Acı çekmenin en tehlikeli evresi “acı eşiğinin aşıldığı
zamandır.” Bu bir daha asla inemeyeceğin bir basamağı çıkmaya benzer ve ilerisi
kapkaranlıktır. İnsan acıya maruzken mazlumdur. Ama bu ezik bir mazlumluk
değil, bir “dik duruştur.” Acıyı çekilebilir kılan şey, onun elbet bir yerde
biteceğine olan inançtır. İşte o dik duruşun temelini bu inanç oluşturur.

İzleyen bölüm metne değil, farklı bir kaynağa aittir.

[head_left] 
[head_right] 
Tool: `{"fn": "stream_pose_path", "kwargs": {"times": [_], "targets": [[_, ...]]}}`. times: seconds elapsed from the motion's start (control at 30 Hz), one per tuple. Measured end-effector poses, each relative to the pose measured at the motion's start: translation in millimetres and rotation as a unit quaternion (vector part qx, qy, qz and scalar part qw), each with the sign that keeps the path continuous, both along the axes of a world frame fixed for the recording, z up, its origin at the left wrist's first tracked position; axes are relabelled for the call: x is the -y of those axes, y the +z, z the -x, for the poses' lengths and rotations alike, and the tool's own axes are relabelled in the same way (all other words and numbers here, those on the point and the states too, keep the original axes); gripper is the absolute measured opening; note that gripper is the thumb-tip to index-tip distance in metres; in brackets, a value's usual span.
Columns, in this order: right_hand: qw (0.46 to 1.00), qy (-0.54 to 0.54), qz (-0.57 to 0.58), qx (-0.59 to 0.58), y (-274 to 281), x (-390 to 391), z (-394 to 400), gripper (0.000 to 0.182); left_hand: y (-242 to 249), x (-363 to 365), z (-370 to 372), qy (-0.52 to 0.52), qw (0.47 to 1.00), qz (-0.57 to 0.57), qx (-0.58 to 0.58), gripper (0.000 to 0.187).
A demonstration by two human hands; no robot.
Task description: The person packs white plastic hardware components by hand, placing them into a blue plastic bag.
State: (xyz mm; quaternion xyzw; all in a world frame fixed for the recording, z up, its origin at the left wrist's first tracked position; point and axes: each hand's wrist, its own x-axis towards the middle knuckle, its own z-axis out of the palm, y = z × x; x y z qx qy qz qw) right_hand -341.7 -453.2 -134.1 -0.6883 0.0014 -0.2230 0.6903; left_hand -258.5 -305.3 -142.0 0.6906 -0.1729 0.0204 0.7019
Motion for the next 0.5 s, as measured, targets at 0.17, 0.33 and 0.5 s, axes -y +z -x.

Ama acı bitmez ise inanç sarsılır. Duruş yana kaymaya başlar
ve insan duyduğu acıya adapte olur, tepkisizleşir. O eşik aşıldığında artık her
şey bulanıktır. Toplum, bulanık bir görüntüye karanlığı tercih eder ve
gözlerini kapatır. Bu her türlü suç unsurunu ve vicdana aykırı faaliyeti meşru
kılar. Bu durum aynı ağır yaralı birinin antibiyotik değil morfin istemesine
benzer. Çünkü yaranın iyileşmesindense onu hissetmemek daha caziptir.
Ama burada fiziksel acıdan bahsetmiyoruz, bunca katliamın,
patlamanın, cinayet ve linçin yarattığı acıdan söz ediyoruz. Üzerinde
yaşadığımız coğrafya bugüne kadar bir sürü savaş, medeniyet, kültür gördü. Ama
şu an içinde bulunduğumuz psikolojiyi bizden önceki başka bir toplumda görmüş
müdür bilmiyorum.
Savaşın bile bir onuru, bazı kuralları varken bugün içinde
bulunduğumuz vaziyet çok acınası. Dünün mazlumuyken bugünün zalimleri olarak
acınası bir acımasızlığın pençesindeyiz.
Bir gün eve giderken 5-6 köpeğin 1 köpeği köşeye
sıkıştırdığını görmüştüm. Başta titrek adımlarla geriye doğru yürüyen köpek
kaçışın olmadığını anlayınca sinirli bir şekilde karşısındaki gruba hırlamaya
başlamıştı. En sonunda hırlamanın da fayda etmeyeceğini anlayınca var gücüyle,
belki de içindeki son dirençle diğer köpeklere saldırmaya başladı. Direk
karşısında duranın boynunu ağzına aldığı gibi var gücüyle ısırmaya başladı
ancak diğerleri de hemen onun üstüne atılmıştı. Sonuç olarak köşeye sıkıştırılan
köpeğimiz bu kavgayı kaybetmiş ve ağır yaralar almıştı.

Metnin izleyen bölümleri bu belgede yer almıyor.